- _WORK ITEM_: The output should be every line below that includes the word "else".

══ DATA BELOW ══

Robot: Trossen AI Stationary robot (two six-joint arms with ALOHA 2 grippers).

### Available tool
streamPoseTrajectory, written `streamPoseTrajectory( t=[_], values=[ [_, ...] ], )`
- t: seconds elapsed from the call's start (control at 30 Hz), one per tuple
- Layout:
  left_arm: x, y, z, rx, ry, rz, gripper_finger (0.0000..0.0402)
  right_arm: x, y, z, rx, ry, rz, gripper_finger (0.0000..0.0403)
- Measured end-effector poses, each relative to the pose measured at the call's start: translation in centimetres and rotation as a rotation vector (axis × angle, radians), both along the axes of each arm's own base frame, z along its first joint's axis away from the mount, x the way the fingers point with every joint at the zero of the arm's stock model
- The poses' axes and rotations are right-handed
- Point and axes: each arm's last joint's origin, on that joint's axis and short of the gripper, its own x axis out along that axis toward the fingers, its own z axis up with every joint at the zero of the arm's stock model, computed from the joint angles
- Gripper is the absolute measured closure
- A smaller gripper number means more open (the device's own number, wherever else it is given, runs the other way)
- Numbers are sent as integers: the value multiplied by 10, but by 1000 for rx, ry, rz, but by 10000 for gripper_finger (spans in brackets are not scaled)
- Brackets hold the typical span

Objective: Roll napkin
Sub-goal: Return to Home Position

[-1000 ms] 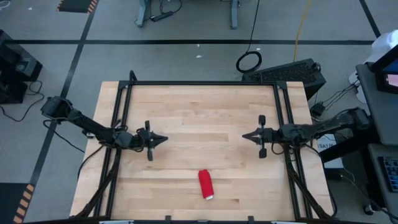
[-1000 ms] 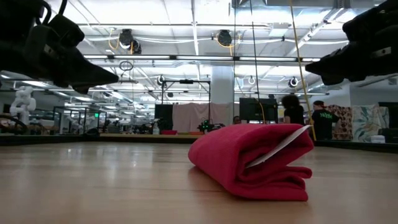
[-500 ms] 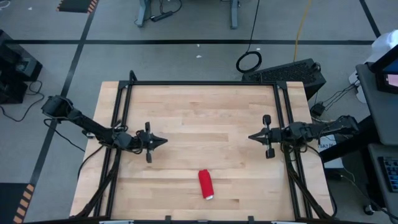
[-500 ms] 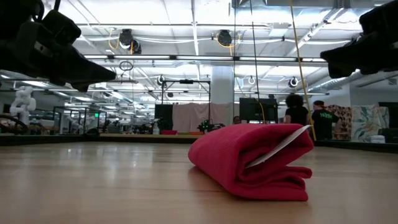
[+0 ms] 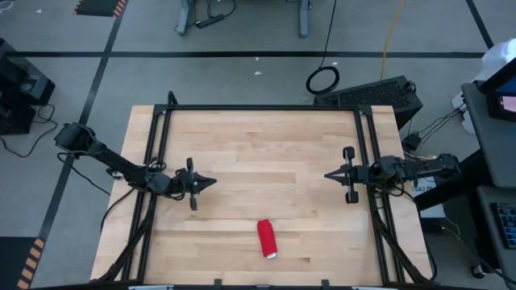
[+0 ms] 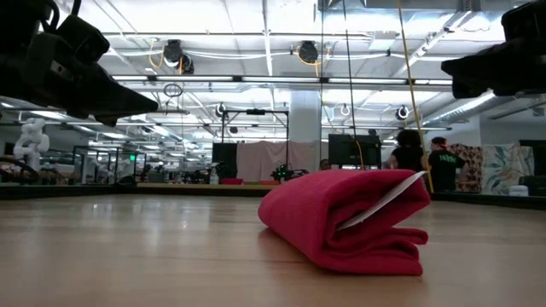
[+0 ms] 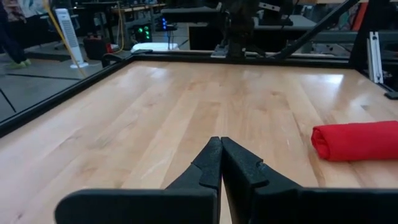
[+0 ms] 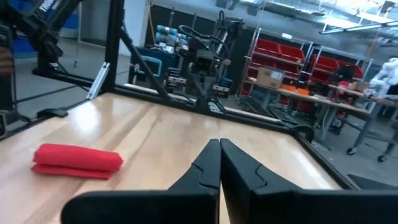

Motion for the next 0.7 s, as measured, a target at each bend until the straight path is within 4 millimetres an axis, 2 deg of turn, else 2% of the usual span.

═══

- _EXERCISE RESPONSE_:
- A smaller gripper number means more open (the device's own number, wherever else it is given, runs the other way)
Motion for the next 0.7 s, as measured, a target at each bend until the straight path is within 4 millimetres an axis, 2 deg of turn, else 2% of the usual span.

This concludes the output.